The Fall River City Council is looking for answers as to where 157,000 dollars will be located to pay the city’s share of a new fire boat.
The financing was never approved or brought before the nine councilors in 2018, according to those in attendance at the latest council session.
Council discussed a transfer of just over 28,000 dollars from the EMS Stabilization fund into the Port Security fund during its first finance meeting in over two months.
Councilor Shawn Cadime asked Fall River Fire Chief John Lynch about a 25 percent share of the boat and how it would be paid for.
Lynch responded, "at the time, the administration wasn't in favor of using our funds. They were looking for other ways so at that point I was looking at different avenues for our portion. One of them was state money because sometimes they will appropriate funds like this."
Lynch continued and told Cadime about a grant the department accepted towards the two-year process of designing and constructing a new fire boat.
"We already accepted a grant and the money,” the Chief said. “The boat was being built and will take a two-year process."
Cadime and Lynch then engaged in a discussion about the lack of funding, as well as the lack of communication.
"I understand that,” Cadime said. “But Chief, my issue is that we accepted a grant without the necessary funding associated with it. To me, that's financially irresponsible and from a management standpoint it doesn't make any sense.”
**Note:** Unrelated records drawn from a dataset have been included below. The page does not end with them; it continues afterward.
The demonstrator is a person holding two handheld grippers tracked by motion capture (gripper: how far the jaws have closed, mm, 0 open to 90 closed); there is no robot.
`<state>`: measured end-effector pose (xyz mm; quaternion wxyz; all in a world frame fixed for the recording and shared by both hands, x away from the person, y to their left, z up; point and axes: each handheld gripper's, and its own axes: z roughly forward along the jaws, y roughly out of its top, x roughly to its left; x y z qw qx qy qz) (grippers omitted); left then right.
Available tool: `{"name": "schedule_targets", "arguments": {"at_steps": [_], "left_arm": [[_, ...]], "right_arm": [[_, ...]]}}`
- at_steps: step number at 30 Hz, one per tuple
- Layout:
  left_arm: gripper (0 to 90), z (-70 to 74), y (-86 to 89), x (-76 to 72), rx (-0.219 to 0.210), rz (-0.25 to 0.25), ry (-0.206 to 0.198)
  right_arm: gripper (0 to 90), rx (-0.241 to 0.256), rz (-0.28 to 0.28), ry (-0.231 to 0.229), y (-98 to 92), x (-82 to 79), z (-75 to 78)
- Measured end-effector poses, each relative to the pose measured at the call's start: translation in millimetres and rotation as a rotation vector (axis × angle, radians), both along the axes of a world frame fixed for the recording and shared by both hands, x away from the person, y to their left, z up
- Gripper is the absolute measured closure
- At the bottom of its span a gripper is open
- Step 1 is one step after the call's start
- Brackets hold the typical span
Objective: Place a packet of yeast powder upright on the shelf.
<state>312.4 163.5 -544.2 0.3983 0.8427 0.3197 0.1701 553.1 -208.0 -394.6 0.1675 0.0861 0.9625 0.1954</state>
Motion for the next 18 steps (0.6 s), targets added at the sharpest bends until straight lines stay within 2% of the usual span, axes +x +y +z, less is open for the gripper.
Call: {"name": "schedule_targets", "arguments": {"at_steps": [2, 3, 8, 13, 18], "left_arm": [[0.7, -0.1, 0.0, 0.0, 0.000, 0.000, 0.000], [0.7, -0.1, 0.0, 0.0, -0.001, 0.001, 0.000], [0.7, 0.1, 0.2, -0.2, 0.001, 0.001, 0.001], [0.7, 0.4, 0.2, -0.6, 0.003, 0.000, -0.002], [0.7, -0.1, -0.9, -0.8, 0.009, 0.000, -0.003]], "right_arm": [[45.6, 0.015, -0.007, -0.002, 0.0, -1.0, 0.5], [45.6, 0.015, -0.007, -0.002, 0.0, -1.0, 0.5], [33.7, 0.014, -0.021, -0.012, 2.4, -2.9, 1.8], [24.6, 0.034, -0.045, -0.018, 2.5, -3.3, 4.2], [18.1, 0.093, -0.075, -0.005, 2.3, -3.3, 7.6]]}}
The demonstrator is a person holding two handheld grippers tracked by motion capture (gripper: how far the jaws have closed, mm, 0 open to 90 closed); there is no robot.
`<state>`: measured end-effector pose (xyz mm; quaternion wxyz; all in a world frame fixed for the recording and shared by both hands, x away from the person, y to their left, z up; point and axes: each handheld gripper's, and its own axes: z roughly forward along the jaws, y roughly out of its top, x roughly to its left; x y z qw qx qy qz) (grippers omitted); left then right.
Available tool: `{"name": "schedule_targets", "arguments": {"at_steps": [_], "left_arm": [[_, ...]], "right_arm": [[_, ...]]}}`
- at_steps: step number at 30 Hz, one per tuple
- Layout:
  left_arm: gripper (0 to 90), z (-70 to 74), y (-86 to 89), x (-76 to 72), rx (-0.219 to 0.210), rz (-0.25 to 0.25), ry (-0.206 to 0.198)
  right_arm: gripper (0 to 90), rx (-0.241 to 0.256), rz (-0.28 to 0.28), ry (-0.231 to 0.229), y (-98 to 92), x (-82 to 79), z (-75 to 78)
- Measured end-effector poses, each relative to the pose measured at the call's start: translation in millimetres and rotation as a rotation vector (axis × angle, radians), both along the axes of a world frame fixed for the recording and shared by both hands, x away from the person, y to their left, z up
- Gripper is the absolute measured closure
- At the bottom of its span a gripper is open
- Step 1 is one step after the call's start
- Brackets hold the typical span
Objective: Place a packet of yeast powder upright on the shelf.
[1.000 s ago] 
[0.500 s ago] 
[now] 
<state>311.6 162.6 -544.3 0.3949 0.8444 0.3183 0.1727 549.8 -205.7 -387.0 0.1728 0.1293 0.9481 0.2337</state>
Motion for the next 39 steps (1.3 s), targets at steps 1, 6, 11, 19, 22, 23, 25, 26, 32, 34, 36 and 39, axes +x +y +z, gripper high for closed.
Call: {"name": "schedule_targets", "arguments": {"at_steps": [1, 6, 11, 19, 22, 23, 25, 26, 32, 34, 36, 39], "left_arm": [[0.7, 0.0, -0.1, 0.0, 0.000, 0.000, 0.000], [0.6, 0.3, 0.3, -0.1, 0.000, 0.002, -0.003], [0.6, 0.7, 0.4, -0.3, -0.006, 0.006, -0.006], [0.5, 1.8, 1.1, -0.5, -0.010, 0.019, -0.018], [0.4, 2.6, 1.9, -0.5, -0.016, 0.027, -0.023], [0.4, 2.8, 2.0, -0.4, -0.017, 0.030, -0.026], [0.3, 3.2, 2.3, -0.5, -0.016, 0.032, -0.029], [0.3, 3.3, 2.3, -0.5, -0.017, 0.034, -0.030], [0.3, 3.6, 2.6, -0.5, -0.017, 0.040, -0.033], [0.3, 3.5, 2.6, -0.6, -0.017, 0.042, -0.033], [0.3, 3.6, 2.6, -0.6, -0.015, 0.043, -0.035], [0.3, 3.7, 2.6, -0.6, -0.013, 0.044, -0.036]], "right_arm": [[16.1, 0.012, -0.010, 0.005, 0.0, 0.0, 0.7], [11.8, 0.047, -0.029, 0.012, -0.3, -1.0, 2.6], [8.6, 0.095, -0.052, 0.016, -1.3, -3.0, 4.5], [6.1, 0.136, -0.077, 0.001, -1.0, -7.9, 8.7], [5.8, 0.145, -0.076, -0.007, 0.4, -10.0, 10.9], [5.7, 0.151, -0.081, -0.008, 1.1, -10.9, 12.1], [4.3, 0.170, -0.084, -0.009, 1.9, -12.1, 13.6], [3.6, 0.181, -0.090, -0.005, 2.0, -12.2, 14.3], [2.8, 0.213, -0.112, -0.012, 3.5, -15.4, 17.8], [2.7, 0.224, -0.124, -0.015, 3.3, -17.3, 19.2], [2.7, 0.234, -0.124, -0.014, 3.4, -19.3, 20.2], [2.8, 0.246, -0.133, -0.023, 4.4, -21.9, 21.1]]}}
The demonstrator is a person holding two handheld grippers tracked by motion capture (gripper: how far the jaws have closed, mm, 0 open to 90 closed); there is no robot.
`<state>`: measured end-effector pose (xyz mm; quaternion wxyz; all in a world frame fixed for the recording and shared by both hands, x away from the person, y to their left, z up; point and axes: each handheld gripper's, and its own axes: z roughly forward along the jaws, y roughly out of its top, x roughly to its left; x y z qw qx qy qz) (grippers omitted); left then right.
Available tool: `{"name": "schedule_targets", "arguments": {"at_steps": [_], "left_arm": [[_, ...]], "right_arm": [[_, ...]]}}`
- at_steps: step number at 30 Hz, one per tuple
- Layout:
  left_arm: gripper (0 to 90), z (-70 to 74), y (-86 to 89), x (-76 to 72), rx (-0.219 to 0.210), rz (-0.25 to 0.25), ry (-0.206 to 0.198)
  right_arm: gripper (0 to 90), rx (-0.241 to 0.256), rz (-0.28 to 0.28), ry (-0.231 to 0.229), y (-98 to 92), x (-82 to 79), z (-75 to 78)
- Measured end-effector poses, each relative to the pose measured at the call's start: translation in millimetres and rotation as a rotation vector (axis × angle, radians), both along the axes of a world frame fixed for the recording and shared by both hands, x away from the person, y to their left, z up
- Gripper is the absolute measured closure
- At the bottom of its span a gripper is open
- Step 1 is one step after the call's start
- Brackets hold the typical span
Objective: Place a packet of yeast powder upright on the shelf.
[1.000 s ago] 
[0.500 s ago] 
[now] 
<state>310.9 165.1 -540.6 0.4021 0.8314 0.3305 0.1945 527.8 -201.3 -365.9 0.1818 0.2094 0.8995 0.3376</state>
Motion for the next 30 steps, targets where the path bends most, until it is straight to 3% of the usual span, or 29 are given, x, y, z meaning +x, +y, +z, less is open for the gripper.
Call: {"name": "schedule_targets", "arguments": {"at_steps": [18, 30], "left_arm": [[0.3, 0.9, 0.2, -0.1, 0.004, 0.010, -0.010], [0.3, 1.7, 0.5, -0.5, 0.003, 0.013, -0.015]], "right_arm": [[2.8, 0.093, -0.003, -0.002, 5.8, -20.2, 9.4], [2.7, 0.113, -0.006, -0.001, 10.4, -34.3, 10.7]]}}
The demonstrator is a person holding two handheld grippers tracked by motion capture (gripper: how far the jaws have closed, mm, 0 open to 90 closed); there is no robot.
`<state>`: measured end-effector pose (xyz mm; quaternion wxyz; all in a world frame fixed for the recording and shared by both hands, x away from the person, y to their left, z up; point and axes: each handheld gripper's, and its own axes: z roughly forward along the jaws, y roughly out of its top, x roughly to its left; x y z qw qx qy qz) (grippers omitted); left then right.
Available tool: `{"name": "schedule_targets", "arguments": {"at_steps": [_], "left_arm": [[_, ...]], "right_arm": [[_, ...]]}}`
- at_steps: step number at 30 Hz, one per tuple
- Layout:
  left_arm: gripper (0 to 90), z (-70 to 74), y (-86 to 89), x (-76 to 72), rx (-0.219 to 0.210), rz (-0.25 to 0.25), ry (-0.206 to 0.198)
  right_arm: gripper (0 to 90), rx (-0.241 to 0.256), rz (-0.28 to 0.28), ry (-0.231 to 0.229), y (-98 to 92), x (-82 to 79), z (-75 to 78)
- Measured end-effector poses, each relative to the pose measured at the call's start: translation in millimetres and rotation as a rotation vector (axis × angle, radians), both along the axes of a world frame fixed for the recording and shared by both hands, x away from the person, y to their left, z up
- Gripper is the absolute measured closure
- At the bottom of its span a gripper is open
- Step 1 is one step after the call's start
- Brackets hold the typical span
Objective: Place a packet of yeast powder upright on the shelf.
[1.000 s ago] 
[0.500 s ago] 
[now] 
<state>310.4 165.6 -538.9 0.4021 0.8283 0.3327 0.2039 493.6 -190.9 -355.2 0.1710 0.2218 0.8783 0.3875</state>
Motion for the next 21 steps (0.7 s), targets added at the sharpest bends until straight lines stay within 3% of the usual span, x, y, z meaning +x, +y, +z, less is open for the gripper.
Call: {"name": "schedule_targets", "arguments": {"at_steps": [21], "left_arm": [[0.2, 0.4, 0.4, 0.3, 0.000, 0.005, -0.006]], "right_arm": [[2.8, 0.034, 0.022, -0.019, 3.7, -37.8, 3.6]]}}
The City Councilor continued, “so here we are, we have a boat and we're trying to figure out where the twenty-five percent is. I don't care what administration it was, that's just bad management across the board. I don't know how we allowed this to take place."
Lynch then talked about the requested transfer of funds.
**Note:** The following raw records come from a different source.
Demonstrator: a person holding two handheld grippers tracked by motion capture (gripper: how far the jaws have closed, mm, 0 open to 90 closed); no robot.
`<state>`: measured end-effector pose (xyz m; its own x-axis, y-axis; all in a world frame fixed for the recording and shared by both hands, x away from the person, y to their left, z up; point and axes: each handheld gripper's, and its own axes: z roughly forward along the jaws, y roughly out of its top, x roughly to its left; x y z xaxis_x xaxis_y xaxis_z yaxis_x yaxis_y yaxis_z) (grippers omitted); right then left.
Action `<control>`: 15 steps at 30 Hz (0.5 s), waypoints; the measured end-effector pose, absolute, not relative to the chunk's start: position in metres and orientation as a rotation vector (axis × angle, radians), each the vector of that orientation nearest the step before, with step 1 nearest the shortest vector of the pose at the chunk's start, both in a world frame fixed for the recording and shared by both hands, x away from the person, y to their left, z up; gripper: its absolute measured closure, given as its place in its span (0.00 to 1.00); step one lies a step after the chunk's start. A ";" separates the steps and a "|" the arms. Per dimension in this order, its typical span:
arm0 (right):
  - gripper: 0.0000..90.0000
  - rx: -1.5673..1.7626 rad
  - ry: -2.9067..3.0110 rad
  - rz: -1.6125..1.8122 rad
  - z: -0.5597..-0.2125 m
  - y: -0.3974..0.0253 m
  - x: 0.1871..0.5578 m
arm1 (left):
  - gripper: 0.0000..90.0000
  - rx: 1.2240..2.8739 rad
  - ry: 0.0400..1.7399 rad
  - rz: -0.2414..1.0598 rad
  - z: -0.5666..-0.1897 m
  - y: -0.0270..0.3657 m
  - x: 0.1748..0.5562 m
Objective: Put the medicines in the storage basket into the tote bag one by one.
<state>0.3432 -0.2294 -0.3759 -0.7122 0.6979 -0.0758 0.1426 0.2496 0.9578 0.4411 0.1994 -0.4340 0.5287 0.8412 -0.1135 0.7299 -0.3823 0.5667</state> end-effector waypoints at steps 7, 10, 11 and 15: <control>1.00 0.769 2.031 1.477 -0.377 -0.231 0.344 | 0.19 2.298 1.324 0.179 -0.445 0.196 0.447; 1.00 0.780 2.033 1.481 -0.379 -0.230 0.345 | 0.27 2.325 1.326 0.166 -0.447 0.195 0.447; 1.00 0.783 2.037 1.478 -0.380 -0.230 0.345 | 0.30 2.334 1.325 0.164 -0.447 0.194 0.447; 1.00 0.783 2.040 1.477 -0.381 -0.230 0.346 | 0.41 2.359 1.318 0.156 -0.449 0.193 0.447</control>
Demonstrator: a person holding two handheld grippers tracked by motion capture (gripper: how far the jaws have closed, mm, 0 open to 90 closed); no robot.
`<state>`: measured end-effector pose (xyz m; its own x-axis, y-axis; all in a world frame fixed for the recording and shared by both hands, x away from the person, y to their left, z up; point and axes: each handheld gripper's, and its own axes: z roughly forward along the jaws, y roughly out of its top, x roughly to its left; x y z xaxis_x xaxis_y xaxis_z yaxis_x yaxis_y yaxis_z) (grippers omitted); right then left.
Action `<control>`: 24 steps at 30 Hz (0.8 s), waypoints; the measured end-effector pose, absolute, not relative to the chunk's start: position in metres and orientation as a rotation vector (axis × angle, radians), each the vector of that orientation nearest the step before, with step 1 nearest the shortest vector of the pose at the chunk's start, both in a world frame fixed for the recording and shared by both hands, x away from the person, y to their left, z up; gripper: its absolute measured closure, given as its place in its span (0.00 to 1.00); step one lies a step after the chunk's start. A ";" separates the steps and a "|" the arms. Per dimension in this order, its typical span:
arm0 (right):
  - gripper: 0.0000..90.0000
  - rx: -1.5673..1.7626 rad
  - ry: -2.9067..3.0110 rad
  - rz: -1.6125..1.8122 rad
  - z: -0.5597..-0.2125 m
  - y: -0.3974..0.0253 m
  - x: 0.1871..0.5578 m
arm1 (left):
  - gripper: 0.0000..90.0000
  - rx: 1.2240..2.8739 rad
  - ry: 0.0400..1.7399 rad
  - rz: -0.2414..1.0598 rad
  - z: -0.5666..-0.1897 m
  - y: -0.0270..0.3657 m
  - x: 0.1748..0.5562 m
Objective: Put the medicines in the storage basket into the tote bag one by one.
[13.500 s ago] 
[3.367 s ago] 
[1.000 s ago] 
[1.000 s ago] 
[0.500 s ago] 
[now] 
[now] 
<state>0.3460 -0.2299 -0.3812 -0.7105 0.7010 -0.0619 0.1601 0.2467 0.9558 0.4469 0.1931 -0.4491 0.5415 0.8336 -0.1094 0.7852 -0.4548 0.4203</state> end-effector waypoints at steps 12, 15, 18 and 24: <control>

"We have found the money,” he said. “Part of the money is right before you. There's 28,000 dollars transferred from the EMS stabilization fund to the Port Security fund."
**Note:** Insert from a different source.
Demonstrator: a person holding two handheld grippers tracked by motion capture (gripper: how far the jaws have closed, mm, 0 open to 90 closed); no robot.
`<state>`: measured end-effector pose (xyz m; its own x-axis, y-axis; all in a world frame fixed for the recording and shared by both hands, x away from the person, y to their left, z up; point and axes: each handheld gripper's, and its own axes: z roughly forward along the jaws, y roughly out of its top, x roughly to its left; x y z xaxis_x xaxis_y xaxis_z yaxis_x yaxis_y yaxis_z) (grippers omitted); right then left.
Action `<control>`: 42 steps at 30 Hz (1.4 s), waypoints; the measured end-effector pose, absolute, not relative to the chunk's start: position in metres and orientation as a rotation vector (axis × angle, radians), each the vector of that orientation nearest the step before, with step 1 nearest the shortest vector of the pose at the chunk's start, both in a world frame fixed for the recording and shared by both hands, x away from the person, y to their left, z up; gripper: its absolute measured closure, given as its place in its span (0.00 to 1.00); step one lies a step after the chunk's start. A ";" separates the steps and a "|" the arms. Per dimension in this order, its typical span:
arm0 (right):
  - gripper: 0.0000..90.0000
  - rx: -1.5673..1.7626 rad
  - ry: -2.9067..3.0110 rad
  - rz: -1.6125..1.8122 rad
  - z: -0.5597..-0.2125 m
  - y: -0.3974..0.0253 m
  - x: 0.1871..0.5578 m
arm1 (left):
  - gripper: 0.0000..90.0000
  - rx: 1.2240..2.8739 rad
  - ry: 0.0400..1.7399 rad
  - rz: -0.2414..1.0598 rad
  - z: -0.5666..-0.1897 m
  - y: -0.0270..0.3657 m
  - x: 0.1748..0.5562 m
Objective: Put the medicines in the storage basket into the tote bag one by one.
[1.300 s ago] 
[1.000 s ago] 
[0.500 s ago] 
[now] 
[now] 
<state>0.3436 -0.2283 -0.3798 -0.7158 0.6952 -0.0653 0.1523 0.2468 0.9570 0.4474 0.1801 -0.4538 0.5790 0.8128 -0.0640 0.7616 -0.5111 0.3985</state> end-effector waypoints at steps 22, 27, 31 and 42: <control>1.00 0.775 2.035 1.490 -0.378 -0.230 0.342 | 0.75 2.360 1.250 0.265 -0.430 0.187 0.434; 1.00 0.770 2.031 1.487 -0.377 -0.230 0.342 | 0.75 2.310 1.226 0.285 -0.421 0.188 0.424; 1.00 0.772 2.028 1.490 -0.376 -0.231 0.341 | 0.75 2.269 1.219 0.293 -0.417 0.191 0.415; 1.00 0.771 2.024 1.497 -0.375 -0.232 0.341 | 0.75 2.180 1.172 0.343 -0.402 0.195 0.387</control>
Cadime argued that the city has enough issues without trying to secure 157,000 dollars as a pandemic continues. He also argued the development of the waterfront is still leagues away.
As the discussion continued, Councilor Linda Pereira indicated where she believed the fault lies in terms of miscommunication.
"If there's blame, it's on the previous administration because it is not the first thing that was ever snuck by the council,” she said. “And you know it. At this point, we already have the boat and have purchased it and now we have to come up with the money.”
“Was this the right way to handle it?” Pereira rhetorically asked. “Absolutely not. I agree with Councilor Cadime that this should not have been done this way. The former city administrator coming to council should have brought this to light and it didn't happen."
Council President Cliff Ponte also chimed in. He directed the interim city administrator in Mary Sahady to inform department heads that they need to come forward if there are other spending issues that had not been present beforehand.
"I take absolute exception to the fact that this council was not properly notified as well as the other city council in 2018,” he said. “Please, make sure that that memo goes out tomorrow to all department heads that if anything happens it comes before this council before the next meeting."
Chief Lynch said training on the boat will take about six weeks to complete. It will cost at least 5,000 dollars annually for maintenance and any repairs.